SUPPLIED MATERIAL: Begin

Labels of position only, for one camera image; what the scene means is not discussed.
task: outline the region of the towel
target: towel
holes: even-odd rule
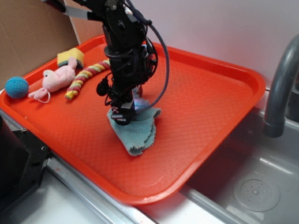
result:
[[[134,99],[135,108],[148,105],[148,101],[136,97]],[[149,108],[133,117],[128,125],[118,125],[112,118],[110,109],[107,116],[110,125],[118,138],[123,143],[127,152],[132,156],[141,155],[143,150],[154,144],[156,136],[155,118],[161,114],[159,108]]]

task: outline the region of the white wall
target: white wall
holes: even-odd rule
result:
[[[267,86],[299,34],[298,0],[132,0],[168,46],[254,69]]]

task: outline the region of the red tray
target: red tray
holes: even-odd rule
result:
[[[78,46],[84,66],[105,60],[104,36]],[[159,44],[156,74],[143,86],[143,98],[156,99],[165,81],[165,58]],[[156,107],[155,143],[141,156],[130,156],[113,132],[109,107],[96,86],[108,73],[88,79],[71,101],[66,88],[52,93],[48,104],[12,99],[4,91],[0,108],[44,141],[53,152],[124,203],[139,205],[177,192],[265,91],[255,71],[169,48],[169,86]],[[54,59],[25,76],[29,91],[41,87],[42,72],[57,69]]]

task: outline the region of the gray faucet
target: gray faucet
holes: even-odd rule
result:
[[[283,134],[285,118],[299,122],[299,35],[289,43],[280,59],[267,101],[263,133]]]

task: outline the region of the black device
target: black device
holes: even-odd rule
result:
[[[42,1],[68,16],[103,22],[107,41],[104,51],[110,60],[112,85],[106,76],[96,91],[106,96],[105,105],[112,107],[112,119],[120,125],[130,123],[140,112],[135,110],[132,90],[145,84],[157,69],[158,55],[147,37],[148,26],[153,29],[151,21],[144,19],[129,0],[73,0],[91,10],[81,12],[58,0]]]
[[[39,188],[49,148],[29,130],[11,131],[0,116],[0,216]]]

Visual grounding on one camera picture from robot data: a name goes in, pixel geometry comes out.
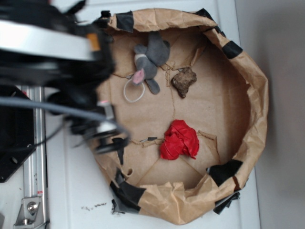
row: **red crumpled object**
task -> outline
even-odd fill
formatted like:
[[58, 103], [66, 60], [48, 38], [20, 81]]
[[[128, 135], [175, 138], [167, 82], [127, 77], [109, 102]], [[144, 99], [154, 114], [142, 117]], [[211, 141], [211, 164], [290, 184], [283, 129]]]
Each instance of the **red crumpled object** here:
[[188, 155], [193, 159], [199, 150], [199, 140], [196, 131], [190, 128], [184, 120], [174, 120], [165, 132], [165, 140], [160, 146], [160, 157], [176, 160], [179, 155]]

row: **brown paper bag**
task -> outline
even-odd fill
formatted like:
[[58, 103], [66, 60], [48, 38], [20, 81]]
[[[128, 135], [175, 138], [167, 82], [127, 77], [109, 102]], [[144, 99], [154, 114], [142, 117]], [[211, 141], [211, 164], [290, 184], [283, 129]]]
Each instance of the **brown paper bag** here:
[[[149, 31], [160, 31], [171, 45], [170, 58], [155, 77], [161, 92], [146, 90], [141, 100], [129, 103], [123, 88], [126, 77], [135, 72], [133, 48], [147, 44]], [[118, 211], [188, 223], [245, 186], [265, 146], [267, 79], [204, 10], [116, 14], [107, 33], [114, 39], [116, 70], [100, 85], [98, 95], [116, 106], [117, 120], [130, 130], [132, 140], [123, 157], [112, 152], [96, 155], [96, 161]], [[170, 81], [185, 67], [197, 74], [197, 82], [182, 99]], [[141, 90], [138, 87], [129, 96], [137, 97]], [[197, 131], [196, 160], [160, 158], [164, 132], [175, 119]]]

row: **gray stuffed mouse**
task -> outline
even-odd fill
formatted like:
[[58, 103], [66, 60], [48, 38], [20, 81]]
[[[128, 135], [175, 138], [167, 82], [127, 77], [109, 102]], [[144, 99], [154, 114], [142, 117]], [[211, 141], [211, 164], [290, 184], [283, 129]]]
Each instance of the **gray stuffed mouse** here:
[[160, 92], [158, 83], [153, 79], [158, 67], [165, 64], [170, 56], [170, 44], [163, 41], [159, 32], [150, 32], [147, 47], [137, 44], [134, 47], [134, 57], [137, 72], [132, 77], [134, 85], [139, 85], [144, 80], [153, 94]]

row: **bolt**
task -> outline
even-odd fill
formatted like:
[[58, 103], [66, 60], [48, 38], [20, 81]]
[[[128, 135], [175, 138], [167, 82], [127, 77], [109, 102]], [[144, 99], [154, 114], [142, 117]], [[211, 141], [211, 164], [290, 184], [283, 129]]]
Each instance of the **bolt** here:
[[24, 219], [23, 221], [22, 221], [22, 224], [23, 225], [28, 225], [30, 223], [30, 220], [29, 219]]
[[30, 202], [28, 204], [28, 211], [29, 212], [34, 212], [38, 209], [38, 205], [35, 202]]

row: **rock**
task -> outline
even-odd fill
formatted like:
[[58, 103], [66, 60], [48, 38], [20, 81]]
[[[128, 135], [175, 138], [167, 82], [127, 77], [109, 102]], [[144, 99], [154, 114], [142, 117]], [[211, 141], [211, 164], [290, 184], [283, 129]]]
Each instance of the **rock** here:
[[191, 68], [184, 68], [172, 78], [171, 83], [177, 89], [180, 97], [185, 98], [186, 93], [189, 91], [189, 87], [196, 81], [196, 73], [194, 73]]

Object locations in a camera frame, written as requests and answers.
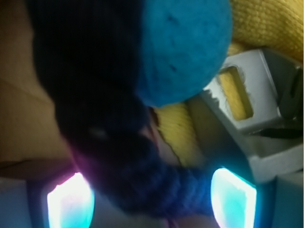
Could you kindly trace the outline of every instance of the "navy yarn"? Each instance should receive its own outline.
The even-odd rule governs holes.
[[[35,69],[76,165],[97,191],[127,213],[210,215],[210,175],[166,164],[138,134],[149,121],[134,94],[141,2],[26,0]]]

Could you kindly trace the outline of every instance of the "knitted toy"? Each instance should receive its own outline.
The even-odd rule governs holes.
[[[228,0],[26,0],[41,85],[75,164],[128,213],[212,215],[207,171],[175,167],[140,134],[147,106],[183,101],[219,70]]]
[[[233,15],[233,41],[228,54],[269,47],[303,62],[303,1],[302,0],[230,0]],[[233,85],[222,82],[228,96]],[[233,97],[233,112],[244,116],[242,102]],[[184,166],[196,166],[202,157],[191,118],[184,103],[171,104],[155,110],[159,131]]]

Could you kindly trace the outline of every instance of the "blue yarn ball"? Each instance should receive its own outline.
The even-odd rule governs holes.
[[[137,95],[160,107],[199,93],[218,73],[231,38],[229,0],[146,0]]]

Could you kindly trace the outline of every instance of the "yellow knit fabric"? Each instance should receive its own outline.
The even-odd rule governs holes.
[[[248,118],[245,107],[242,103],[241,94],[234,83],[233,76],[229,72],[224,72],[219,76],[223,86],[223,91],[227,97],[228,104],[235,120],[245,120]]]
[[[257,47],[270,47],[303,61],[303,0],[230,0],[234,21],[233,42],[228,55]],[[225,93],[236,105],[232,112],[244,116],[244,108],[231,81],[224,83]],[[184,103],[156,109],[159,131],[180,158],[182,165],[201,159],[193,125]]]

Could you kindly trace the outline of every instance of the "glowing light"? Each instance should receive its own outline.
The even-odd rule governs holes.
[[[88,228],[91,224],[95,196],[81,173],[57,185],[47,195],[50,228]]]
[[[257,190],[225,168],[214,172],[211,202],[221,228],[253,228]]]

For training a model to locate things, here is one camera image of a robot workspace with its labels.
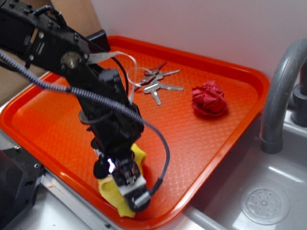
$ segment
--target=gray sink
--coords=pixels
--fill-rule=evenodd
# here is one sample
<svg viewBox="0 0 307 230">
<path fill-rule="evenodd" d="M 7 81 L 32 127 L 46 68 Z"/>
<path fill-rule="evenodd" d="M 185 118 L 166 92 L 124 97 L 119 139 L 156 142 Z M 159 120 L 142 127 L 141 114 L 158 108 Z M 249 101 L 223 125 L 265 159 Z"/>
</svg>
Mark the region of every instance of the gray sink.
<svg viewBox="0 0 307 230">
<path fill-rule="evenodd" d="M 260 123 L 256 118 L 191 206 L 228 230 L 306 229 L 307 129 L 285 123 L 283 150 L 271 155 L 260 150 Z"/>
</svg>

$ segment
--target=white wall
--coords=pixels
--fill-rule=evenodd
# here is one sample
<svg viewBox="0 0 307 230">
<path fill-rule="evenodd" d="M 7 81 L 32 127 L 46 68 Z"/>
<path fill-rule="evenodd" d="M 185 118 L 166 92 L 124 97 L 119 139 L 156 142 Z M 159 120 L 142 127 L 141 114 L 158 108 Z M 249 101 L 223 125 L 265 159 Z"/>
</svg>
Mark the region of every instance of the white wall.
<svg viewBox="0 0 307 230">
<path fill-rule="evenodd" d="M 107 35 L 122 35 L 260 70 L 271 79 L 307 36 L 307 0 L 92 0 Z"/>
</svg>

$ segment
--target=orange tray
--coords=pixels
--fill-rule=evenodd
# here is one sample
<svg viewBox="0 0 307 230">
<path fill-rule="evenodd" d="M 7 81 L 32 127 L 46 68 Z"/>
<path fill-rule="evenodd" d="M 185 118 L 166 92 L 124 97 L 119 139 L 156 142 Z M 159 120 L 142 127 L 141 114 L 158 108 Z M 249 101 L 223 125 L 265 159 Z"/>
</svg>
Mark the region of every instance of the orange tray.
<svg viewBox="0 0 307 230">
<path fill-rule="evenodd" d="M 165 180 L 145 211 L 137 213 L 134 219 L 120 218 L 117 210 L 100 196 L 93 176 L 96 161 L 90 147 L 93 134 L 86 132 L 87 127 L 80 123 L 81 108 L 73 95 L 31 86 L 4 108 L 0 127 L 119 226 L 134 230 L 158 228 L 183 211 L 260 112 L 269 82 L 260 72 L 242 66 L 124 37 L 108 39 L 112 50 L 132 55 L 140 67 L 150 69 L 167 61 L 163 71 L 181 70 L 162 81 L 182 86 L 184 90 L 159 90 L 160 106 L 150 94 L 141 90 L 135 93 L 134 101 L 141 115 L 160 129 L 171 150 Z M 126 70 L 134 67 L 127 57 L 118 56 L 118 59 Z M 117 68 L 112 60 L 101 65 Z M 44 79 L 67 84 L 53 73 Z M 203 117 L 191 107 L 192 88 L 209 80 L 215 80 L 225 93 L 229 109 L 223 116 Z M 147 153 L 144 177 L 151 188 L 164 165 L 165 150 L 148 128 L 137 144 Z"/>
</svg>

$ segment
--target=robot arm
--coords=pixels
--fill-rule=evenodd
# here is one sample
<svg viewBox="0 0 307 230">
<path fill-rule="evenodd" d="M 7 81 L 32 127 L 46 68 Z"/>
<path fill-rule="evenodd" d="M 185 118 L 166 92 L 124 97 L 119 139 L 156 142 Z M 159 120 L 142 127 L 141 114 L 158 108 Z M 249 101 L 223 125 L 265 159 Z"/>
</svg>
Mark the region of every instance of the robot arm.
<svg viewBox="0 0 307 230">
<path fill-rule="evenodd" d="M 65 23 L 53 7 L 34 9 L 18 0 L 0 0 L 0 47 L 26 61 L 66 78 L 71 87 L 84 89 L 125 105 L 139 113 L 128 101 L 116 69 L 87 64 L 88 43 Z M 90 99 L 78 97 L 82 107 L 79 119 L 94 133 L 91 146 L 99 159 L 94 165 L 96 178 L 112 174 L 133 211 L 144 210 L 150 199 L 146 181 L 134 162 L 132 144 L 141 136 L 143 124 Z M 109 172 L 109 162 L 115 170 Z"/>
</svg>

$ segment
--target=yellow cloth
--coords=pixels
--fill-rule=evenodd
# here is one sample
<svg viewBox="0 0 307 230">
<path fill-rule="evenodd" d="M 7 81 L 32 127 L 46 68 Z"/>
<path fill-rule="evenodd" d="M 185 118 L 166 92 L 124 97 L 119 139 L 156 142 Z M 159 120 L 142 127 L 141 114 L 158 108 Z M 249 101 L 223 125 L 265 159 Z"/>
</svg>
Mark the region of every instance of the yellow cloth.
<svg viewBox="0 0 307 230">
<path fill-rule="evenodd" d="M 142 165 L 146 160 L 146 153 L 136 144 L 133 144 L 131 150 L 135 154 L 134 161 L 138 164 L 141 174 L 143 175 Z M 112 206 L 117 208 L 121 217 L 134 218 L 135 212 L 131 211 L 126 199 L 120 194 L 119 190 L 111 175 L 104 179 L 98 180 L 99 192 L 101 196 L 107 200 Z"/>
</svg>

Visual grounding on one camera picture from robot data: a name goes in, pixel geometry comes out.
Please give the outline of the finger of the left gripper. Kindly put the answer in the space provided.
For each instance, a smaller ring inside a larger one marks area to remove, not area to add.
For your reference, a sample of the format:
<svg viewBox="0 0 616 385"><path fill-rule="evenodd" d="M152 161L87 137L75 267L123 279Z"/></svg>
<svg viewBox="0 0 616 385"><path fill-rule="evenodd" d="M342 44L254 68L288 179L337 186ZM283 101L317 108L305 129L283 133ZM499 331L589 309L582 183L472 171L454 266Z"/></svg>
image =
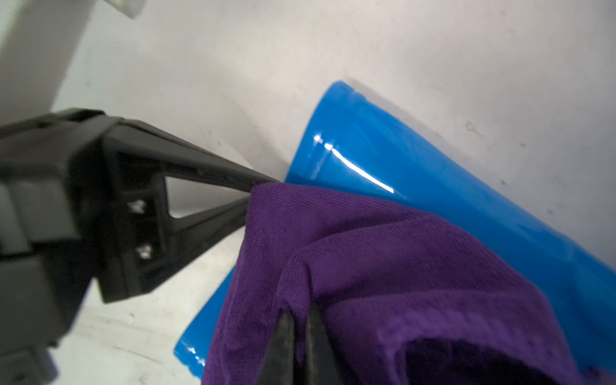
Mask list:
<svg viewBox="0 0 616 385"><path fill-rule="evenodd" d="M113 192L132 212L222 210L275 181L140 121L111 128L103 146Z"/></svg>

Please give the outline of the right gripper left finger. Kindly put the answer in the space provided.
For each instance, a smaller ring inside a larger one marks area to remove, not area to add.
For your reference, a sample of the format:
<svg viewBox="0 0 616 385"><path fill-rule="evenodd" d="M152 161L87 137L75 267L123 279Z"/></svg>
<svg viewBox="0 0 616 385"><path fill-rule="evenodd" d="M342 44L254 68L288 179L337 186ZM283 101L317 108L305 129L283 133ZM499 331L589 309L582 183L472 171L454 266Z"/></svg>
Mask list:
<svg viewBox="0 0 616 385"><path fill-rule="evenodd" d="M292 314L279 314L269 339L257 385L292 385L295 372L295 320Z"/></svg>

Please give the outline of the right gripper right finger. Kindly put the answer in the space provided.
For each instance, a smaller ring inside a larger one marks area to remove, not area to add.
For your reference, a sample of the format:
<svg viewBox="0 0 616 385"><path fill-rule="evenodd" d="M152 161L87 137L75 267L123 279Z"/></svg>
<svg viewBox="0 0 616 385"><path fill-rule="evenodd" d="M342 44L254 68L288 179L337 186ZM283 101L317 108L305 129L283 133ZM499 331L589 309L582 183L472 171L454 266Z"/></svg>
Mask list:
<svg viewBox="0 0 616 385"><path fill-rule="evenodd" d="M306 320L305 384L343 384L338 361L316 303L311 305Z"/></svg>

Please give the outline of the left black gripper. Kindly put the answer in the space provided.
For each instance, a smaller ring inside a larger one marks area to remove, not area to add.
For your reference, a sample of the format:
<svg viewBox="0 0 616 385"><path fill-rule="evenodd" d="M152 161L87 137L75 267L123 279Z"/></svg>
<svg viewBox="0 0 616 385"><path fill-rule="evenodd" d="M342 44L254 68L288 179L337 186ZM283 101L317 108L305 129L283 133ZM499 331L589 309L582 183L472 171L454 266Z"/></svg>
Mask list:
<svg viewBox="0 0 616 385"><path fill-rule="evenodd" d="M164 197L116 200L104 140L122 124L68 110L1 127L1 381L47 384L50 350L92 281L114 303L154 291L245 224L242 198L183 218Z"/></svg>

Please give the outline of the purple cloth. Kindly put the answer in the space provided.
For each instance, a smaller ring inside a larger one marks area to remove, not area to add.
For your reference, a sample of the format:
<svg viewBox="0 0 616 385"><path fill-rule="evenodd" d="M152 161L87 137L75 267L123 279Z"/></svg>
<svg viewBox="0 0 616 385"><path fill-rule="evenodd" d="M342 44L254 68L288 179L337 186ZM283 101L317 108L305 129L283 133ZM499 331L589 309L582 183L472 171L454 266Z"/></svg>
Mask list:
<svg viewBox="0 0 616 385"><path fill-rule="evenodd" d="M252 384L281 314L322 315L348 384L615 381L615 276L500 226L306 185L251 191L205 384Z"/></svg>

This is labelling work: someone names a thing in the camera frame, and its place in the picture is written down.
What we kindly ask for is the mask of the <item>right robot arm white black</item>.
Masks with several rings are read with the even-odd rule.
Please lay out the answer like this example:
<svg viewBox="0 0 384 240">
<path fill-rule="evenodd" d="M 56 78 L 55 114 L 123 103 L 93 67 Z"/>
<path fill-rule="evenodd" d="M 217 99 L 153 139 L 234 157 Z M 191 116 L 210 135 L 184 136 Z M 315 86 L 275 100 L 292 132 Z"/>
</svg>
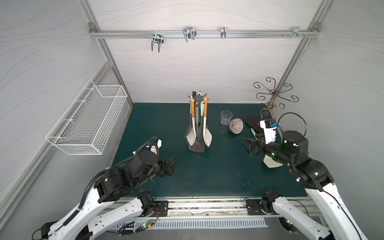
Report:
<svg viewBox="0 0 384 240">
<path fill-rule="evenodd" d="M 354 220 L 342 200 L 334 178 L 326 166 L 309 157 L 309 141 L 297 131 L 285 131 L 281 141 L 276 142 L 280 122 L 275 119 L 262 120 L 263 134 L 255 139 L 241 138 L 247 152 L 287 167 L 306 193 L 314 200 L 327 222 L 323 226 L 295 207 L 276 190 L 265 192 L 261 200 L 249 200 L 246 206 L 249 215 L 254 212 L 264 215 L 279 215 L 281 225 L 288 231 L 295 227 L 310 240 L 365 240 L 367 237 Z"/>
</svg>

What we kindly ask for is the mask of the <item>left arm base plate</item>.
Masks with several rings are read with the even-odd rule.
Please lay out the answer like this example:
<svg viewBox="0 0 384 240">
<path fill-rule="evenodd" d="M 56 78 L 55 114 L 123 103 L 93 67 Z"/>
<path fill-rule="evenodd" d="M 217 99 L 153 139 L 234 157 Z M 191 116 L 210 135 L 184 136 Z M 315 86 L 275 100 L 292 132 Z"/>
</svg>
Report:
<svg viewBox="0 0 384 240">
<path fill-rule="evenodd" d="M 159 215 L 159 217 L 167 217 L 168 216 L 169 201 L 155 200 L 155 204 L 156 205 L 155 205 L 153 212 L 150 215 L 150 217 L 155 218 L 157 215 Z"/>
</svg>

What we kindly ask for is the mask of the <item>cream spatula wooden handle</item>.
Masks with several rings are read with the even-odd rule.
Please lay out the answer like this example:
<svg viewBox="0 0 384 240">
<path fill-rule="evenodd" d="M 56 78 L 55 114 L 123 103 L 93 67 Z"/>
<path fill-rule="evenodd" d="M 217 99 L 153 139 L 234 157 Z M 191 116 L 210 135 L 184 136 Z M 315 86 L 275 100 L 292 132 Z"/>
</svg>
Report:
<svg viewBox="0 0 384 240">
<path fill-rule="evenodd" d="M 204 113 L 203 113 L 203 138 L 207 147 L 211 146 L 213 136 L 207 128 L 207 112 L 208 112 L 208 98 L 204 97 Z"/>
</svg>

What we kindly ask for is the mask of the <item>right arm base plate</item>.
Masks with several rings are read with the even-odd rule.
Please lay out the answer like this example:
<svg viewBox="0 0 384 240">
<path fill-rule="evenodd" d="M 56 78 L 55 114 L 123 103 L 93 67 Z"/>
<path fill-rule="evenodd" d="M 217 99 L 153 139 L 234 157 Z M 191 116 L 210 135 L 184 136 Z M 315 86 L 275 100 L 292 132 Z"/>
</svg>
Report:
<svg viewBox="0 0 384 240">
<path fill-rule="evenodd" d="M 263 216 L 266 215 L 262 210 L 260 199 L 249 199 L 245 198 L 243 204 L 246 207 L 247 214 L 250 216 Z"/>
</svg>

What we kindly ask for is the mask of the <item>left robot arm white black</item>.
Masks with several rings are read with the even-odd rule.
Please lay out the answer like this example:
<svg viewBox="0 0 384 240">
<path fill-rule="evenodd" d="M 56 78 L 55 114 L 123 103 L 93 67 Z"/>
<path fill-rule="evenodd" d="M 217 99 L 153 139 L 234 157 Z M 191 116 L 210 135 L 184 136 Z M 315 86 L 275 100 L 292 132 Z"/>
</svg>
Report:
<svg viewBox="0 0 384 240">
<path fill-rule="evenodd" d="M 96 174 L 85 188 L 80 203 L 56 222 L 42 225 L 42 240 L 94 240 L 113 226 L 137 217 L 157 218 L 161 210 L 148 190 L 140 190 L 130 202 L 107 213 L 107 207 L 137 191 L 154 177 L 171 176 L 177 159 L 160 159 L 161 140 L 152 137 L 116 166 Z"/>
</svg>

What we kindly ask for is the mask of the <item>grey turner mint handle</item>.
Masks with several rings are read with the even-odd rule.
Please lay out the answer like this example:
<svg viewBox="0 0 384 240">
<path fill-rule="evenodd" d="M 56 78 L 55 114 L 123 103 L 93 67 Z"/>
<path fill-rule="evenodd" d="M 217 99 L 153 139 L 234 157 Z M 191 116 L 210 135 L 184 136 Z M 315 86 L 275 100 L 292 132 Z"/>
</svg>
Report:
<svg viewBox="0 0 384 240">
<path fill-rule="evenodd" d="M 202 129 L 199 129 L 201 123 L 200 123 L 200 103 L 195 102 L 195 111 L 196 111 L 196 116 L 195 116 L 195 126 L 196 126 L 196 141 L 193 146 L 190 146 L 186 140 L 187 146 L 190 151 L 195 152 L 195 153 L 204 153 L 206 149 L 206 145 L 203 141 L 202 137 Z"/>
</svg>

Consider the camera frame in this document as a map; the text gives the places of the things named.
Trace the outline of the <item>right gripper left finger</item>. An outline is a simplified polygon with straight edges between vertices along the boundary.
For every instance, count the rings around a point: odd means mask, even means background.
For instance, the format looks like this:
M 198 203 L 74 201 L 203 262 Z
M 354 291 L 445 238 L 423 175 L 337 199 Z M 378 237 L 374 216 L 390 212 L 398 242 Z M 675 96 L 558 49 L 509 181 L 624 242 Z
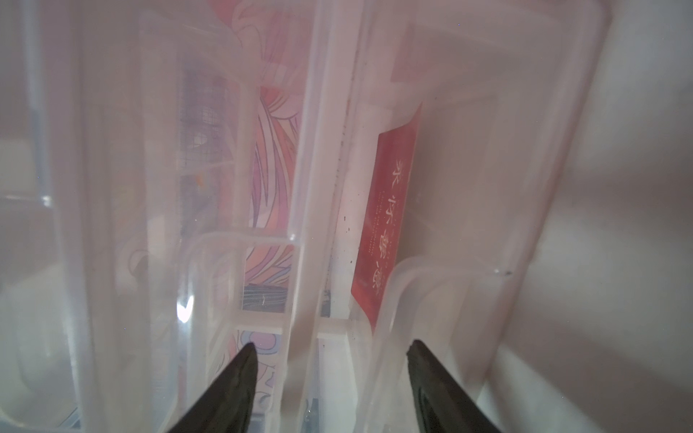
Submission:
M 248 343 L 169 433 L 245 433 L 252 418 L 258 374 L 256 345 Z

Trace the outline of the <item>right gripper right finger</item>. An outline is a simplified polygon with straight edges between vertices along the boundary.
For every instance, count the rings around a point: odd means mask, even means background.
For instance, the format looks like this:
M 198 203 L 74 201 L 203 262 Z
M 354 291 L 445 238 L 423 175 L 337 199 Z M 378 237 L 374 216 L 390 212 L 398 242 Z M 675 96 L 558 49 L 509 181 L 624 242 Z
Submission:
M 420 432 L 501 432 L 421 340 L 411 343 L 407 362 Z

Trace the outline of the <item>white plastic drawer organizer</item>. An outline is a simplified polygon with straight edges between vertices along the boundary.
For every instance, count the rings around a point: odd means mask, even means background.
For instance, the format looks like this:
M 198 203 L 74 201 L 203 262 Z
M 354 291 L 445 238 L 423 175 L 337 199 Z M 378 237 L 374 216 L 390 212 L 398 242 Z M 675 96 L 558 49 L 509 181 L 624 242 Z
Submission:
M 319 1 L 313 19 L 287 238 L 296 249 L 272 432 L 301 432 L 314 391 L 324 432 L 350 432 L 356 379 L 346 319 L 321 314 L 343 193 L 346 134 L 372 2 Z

SUPPLIED MATERIAL: End

TASK DIRECTIONS: Reproduce all lines from the records above that include the word "towel".

ANSWER SPACE:
task: outline the region of the towel
target: towel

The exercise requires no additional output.